Somebody needs to put the record straight on why the scaly breasted Munias at the lake are still carrying nesting material, do they keep changing the lining (Read linen ) of their nests or are they moving into late nesting?

The drive down to Saketri during which we saw the Wheatears also produced the Yellow-wattled lapwing, The Oriental lark and the Long-billed pipit. This area is being developed as a residential colony and seems to be doomed as a birding destination.

Beyond Saketri the story changes as we move into Chandigarh (Saketri is a Haryana village) The Forest department has taken over the land adjacent to the road. Tree plantation is in full swing and hopefully they will leave some fallow land for the Yellow- wattled lapwings.

There is a turn off at Kaimbwala over a culvert or should I say bridge towards Kansal Forest, the track leads up to a Govt owned tube well. Along this track we came across a couple of European Rollers; by the way where have all the Indian Rollers gone? We only seem to be seeing their European cousins. Chasing some warblers around I happened to photograph what turned out to be the Eurasian Wryneck its distinctive head pattern visible through the acacia branches, the wires were full of Blue tailed bee eaters and the Lantana bushes had a few plain Prinia, Crested Buntings (juv/sub adult) and the Indian Robin .The adjoining trees had the Bayas and two Pied Cuckoo’s still enjoying the Hospitality of this region getting ready for their southward journey to beat the Cold Winter of the North.

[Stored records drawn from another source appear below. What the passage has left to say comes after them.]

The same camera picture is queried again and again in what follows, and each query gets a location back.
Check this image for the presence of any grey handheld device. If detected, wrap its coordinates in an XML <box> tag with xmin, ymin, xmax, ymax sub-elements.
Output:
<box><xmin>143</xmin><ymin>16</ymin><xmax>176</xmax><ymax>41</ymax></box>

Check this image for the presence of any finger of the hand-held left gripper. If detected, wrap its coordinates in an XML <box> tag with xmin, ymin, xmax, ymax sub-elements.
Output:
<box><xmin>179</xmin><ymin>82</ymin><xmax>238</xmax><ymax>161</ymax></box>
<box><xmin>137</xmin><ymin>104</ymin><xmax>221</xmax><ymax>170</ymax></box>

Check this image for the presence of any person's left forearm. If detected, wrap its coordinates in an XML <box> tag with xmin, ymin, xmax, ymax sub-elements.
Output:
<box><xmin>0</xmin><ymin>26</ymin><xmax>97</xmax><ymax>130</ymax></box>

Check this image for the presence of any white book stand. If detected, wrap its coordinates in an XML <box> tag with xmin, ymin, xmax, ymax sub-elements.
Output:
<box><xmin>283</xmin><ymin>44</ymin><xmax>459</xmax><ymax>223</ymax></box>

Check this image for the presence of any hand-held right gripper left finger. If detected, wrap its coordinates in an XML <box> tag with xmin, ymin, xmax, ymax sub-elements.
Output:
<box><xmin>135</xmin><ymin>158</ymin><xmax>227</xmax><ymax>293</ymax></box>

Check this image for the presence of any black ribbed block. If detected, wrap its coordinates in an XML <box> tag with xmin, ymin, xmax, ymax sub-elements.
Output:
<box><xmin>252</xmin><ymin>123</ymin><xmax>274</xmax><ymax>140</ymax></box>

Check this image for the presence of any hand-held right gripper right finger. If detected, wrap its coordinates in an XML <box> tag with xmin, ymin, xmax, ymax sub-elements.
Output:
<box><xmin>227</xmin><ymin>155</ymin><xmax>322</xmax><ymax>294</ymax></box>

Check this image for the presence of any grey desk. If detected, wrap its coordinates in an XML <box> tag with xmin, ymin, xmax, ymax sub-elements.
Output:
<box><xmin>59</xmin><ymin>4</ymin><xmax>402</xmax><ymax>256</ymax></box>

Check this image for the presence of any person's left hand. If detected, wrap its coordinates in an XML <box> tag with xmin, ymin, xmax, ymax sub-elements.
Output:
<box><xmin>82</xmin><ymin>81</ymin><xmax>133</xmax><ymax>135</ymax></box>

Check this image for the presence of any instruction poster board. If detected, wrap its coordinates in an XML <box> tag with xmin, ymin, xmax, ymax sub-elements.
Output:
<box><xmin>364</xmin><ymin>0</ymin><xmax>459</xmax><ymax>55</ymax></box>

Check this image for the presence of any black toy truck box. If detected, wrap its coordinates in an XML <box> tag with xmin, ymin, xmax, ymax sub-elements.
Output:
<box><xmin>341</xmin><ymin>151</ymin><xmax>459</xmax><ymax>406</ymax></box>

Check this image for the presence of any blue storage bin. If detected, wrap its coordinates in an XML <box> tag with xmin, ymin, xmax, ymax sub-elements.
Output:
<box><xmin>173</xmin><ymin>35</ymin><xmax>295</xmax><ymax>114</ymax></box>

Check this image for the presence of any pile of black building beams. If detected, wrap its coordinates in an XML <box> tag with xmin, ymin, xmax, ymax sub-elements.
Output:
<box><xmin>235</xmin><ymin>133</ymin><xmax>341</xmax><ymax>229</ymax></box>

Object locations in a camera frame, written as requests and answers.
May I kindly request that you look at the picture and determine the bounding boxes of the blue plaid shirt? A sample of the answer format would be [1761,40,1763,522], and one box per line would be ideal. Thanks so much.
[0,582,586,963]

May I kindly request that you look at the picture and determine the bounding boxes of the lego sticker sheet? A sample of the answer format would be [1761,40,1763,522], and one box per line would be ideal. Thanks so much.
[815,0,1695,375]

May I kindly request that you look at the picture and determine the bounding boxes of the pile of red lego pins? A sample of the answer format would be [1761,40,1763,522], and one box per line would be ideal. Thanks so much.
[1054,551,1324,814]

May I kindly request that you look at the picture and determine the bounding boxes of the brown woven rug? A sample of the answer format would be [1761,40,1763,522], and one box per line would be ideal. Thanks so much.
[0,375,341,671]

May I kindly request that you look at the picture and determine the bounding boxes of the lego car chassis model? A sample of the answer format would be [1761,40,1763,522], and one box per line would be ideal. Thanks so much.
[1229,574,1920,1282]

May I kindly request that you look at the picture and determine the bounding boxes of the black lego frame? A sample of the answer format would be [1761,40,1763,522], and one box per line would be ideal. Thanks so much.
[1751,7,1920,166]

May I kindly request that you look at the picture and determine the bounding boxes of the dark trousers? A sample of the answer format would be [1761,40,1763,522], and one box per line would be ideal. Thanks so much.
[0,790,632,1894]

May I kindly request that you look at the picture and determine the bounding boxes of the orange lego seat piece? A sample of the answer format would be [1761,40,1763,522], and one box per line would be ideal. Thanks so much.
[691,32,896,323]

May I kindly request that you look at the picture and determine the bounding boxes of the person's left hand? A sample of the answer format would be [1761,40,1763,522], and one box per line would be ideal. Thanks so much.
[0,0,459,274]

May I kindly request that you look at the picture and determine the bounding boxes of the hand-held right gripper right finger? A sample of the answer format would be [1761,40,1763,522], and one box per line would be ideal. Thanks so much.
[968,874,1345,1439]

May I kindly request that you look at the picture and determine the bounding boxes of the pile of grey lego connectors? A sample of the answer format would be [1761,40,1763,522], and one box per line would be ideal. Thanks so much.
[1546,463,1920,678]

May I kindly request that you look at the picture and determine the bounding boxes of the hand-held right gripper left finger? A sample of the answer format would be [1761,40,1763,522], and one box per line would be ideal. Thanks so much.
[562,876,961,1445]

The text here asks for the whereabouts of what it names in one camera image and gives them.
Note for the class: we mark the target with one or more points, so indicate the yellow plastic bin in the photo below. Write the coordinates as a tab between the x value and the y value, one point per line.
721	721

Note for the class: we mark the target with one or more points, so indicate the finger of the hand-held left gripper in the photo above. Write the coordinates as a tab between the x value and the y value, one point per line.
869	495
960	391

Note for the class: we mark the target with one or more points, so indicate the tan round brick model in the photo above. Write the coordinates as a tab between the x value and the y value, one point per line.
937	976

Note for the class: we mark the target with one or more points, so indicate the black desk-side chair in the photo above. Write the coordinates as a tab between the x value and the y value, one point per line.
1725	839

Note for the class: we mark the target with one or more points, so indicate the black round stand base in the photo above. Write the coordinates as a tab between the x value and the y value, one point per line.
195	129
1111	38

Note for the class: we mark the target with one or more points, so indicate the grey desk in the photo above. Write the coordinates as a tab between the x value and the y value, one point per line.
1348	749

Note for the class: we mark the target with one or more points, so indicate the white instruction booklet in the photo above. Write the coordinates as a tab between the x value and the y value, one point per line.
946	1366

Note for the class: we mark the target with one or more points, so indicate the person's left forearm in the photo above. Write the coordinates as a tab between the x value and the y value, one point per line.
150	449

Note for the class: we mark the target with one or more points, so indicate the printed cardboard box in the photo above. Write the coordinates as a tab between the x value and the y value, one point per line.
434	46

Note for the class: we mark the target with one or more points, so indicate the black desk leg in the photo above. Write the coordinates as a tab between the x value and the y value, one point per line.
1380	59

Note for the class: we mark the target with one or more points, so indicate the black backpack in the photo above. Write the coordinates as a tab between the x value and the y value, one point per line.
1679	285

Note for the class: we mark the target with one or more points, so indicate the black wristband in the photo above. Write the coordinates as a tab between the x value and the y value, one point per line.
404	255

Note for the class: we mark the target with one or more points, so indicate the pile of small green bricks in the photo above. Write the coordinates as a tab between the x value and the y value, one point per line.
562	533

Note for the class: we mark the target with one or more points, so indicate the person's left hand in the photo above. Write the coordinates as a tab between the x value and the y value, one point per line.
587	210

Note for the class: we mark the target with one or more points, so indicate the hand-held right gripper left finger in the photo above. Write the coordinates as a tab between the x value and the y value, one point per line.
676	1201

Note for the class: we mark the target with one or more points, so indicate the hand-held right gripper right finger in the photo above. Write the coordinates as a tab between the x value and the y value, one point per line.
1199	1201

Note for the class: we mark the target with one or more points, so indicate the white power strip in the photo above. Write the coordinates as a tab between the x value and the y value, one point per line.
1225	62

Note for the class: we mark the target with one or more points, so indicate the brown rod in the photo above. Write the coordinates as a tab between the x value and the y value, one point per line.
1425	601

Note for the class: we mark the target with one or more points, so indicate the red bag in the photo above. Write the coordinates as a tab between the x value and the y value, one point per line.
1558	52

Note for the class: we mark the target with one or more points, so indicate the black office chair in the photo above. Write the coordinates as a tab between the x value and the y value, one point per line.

It is needless to say that we saw the Brahminy, Bank and Common mynas in reasonable numbers and a sub adult Shikra along the road. With the sun turning red and visibility dropping we decided to call it a day.

The warbler and the Tern Kept banging around my head all night and so next morning I decided to carry my camera along. I found four terns (same species as the day before), a Black headed Gull, A Grey Heron, the White-breasted Kingfisher, Pond Herons and Common Moorhens on the lotus, the Great egret, the Little egret, Purple Heron, plenty of Spot billed ducks and a flight of the Lesser Whistling Duck. It was also great to see the Yellow bittern (a single bird) at the lotus pond, but the highlight of the morning was the Black bittern in flight. It is a large bird and though I had been wanting a photo record of this bird from Chandigarh for the last 1 year it had eluded me. Out in the sky I could not miss it, and got a good Id shot. I also got a close up of the Asian open bill stork with a shell stuck to its upper mandible. Like this last passage the walk was fast and hurried after all I need to follow doc’s advice (Reducing My girth.)